Table to Farm
Annapolis pilot program offers free composting for local agriculture
By Cheryl Costello
It’s one of those “win-win” ideas that makes you wonder why no one thought of it sooner.
Under a pilot program in Annapolis, some residents can get free compost bins and pickup service for their table scraps, and that compost will go directly to local farms. It’s waste reduction and support for agriculture wrapped up into one.
Bay Bulletin visited one of the farms benefiting from the program, Wild Kid Acres in Edgewater. Owner Gerardo Martinez is working to improve the land for his goats, horses, llamas, and turkeys.
“When we got here it was littered in garbage as well as pretty bad soil,” Martinez explains. “This is the original soil,” he shows us. “It’s all sand.”
In the two years since he bought the property, he has been working to rejuvenate the soil for his animals and garden. Compost from food scraps has been one of the key ingredients.
“Over there is our first experimental pasture grass,” he says, gesturing. “That’s rye that we decided to plant on top of the compost and it’s doing really, really well.”
The compost also helps with waterfront land protection, as improved plant growth will stabilize the soil and the slope from Wild Kid Acres to the Rhode River. Annapolis Compost is responsible for sending over the large compost piles that are soon to become Martinez’s new soil. Co-owner of Annapolis Compost Karl Schrass shows us how the compost pile actually heats up to create organic soil.
“The food waste and wood chips, they interact they start to decompose and turn back into soil. And during that process they generate this heat and it’s important to keep your compost piles hot so everything breaks down,” Schrass says.
Martinez brings in pigs to help, too. “They have these little shovel noses that can till the land,” he says.
With the success of local compost for farmers like Martinez, the City of Annapolis is launching a six-month pilot program. People in the Hunt Meadow neighborhood can sign up to get a free compost bin and free curbside collection of their scraps. The compost can include produce like whole sweet potatoes or onions and they will break down into usable soil after about three months. In addition to the curbside pickups, there is also a drop-off site at Truxton Park made possible by a partnership with Annapolis Green and their grant funds. President and co-founder Elvia Thompson says this program makes use of even more food waste than regular at-home composting.

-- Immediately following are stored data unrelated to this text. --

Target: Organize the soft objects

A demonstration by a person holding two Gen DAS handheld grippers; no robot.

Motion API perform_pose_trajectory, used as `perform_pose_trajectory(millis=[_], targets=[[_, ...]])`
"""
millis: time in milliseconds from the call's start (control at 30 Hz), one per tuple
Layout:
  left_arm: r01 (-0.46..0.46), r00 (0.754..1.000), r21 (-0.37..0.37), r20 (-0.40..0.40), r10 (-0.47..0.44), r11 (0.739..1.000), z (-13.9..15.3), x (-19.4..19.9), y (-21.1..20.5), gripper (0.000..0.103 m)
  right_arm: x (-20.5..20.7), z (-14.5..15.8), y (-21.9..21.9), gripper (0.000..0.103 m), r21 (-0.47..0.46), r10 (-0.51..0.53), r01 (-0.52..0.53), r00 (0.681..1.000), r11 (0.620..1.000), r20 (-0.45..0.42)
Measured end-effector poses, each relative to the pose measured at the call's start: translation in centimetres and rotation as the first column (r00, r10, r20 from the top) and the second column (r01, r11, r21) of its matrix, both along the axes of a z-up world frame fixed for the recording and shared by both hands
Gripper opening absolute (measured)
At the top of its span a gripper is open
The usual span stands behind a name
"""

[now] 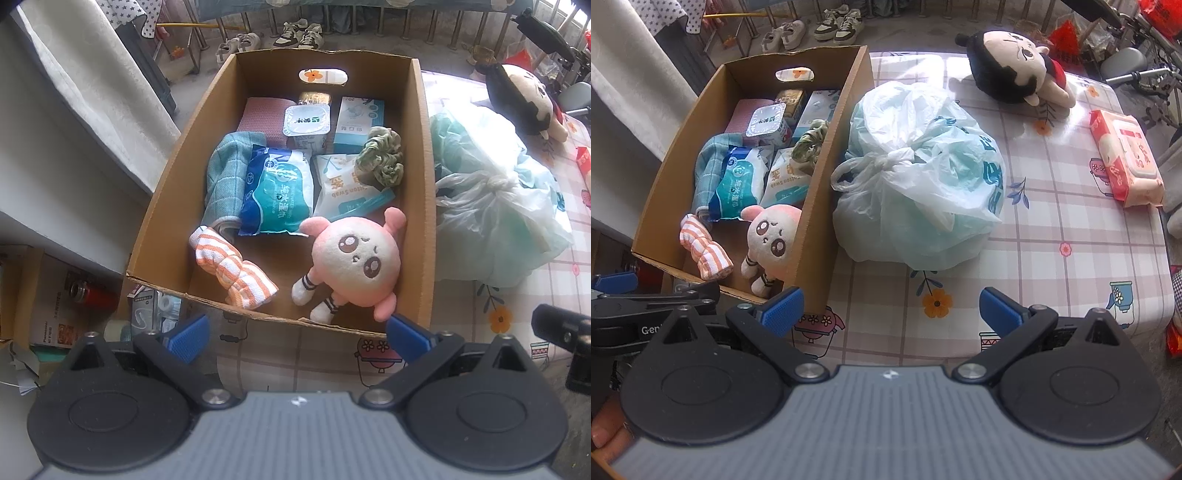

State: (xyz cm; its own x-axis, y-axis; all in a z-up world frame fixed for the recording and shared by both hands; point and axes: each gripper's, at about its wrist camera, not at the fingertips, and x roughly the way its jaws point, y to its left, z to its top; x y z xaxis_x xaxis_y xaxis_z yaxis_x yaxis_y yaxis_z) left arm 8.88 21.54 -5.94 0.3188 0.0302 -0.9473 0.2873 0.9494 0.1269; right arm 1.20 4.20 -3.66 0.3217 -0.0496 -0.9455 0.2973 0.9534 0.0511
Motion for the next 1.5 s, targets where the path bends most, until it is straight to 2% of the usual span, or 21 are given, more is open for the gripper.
perform_pose_trajectory(millis=[1500], targets=[[0.006,1.000,0.009,0.007,-0.006,1.000,-0.2,0.9,-0.5,0.102,1.5,-0.4,-0.3,0.102,0.000,0.032,-0.032,0.999,0.999,-0.006]])
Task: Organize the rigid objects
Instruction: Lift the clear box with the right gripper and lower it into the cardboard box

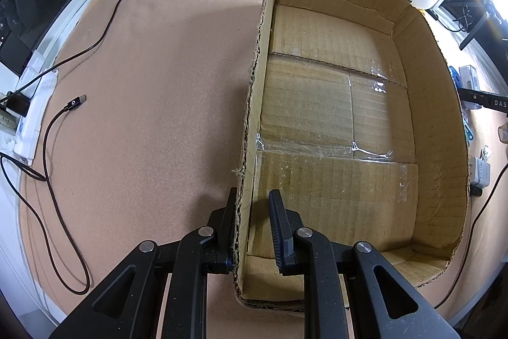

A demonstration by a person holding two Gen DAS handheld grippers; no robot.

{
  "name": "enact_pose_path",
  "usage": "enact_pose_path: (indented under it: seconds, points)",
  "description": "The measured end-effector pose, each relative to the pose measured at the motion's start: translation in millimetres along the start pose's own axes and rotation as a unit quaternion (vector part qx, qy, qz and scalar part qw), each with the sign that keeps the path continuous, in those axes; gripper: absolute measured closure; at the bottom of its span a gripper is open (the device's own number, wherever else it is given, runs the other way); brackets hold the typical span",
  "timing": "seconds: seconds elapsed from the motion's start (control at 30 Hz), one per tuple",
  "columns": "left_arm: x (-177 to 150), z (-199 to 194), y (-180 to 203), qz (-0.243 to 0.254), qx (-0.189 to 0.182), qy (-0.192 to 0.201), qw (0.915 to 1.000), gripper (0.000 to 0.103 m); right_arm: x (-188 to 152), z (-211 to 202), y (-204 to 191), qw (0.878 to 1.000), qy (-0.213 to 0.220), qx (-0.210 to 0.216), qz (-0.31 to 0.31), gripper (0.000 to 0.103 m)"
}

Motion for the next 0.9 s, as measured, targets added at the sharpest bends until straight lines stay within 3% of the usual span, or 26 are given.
enact_pose_path:
  seconds: [0.23, 0.57, 0.9]
  points:
    - [-0.4, -0.2, -2.2, -0.002, -0.002, 0.001, 1.0000, 0.084, 3.5, -35.7, -36.3, 0.999, 0.040, 0.027, -0.022, 0.036]
    - [-1.0, -0.3, -6.3, -0.006, -0.009, 0.003, 0.9999, 0.084, 16.3, -84.7, -157.3, 0.984, 0.089, 0.082, -0.130, 0.036]
    - [-1.1, -0.3, -6.9, -0.007, -0.009, 0.004, 0.9999, 0.084, 10.5, -58.6, -245.2, 0.972, 0.069, 0.112, -0.193, 0.036]
Point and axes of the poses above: each gripper's, at about its wrist camera, not at the fingertips, and z roughly the way its jaws point, y to its right, x to its top, the point moved 6 cm from there along z, roughly the way its jaws point, and after that the axes turned 6 degrees about -z, right-handed, at the moved point
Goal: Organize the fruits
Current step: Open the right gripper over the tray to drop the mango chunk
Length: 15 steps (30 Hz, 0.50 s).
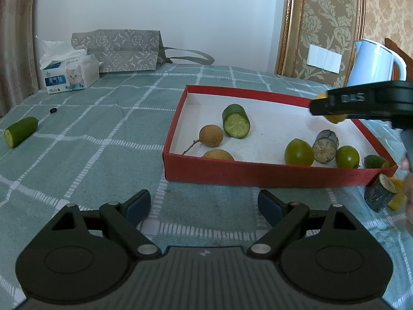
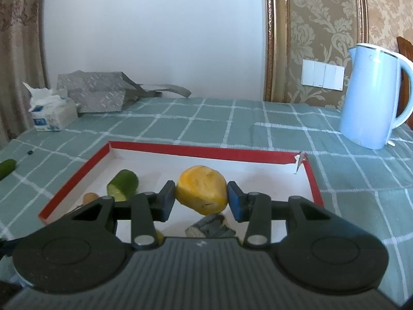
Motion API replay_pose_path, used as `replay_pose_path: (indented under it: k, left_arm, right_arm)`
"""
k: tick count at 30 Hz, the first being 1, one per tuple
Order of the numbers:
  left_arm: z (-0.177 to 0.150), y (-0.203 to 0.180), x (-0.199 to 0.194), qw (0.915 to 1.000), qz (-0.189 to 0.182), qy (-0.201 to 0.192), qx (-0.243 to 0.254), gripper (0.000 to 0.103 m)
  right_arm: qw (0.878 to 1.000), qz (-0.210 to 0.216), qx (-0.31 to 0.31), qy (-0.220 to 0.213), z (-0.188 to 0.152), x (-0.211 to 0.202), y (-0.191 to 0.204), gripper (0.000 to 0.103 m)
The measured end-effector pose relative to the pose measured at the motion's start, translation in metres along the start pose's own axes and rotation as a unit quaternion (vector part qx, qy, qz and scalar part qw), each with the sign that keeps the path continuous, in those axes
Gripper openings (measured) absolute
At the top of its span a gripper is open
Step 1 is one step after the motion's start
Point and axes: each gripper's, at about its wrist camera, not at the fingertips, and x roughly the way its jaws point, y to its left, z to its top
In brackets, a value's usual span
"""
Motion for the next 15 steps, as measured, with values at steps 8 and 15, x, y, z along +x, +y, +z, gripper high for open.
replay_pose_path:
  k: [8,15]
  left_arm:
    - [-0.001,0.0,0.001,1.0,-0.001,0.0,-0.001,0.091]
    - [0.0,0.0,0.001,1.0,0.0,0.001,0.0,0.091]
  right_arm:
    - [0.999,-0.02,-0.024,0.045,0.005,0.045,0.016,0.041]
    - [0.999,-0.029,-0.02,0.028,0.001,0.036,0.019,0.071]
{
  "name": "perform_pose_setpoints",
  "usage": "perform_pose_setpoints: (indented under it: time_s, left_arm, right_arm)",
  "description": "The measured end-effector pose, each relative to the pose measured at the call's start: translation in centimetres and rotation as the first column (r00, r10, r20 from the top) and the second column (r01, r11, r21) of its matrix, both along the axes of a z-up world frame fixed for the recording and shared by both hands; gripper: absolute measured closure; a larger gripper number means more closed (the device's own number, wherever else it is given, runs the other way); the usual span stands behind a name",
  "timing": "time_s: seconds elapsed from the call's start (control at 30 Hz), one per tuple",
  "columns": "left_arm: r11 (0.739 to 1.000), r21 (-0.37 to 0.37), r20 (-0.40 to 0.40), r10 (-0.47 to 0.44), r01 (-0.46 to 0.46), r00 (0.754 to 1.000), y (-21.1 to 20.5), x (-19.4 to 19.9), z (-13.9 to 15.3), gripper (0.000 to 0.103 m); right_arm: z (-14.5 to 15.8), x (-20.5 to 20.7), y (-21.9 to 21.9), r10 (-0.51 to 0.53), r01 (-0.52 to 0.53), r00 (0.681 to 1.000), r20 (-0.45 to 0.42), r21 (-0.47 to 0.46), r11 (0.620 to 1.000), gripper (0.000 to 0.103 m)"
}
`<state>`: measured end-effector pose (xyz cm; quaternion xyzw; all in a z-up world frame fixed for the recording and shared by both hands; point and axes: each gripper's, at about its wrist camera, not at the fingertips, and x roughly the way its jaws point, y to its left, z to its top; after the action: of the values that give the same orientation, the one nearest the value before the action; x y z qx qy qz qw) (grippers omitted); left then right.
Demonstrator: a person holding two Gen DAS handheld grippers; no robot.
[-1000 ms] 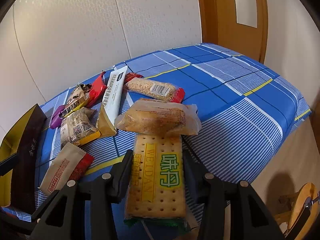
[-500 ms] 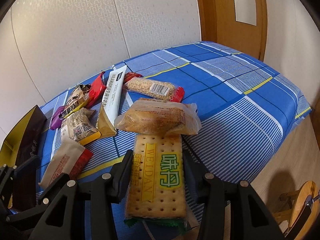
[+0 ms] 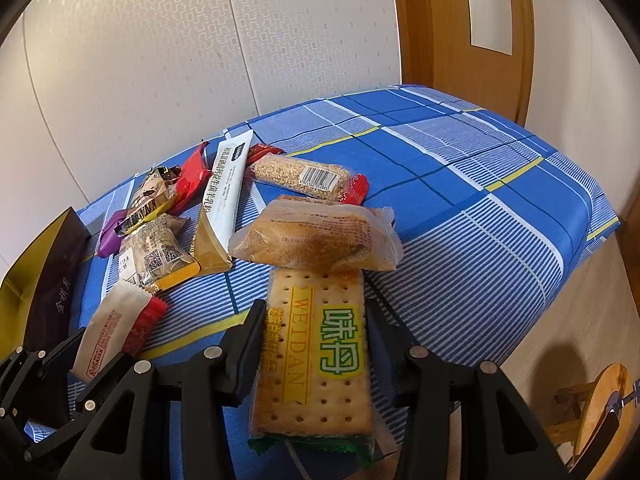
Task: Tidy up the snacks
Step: 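Carry the white-red bar into the gold tray with the left tool and release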
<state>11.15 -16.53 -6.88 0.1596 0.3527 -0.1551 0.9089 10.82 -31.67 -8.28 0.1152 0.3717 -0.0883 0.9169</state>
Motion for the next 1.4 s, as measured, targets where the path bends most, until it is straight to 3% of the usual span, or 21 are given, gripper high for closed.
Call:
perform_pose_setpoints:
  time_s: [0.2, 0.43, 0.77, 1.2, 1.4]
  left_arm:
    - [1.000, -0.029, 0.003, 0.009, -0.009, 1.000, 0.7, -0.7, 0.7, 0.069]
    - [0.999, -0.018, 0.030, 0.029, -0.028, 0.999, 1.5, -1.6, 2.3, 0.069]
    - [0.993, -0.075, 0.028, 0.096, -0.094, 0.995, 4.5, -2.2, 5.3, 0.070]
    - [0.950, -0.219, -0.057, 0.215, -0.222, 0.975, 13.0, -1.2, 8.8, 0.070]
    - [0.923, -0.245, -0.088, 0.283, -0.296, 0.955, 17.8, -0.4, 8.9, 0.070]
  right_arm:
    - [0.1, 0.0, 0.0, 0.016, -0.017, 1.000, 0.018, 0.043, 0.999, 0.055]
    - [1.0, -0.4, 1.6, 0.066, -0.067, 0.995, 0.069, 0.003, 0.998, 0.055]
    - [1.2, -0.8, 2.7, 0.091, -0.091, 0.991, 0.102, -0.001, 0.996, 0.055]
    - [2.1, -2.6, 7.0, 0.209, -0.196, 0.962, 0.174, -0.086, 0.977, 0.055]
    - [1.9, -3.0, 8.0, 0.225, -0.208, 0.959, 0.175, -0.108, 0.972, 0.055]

“What’s accepted here is more than what you can put in your backyard composting, simply because this is going to an area where the piles are 30 feet high and they get very hot, very fast,” Thompson explains to us. “And that’s why we can accept bones and shellfish and meat and compostable plates.”
The idea for the six-month program was inspired by last year’s Annapolis Green project, collecting pumpkins for composting. People showed up en masse with their pumpkins, and the nonprofit filled more than 20 bins. That equates to 10,000 pounds of pumpkins kept out of landfills.
Jackie Guild, Deputy City Manager of Resilience and Sustainability for Annapolis, points out that 30 to 40 percent of food typically goes into our trash as waste. The city is also considering building its own composting facility, Guild says.
Kayla Carrillo is an Annapolis Compost customer who’s excited about the pilot program. “Instead of throwing away your food scraps, you just put them in a cute little bin that sits on your kitchen counter and it holds up all of the odors. So it’s quick and easy.” Carrillo will walk her food scraps to the bins at Truxton Park, rejuvenating the land for farm animals not too many miles from home.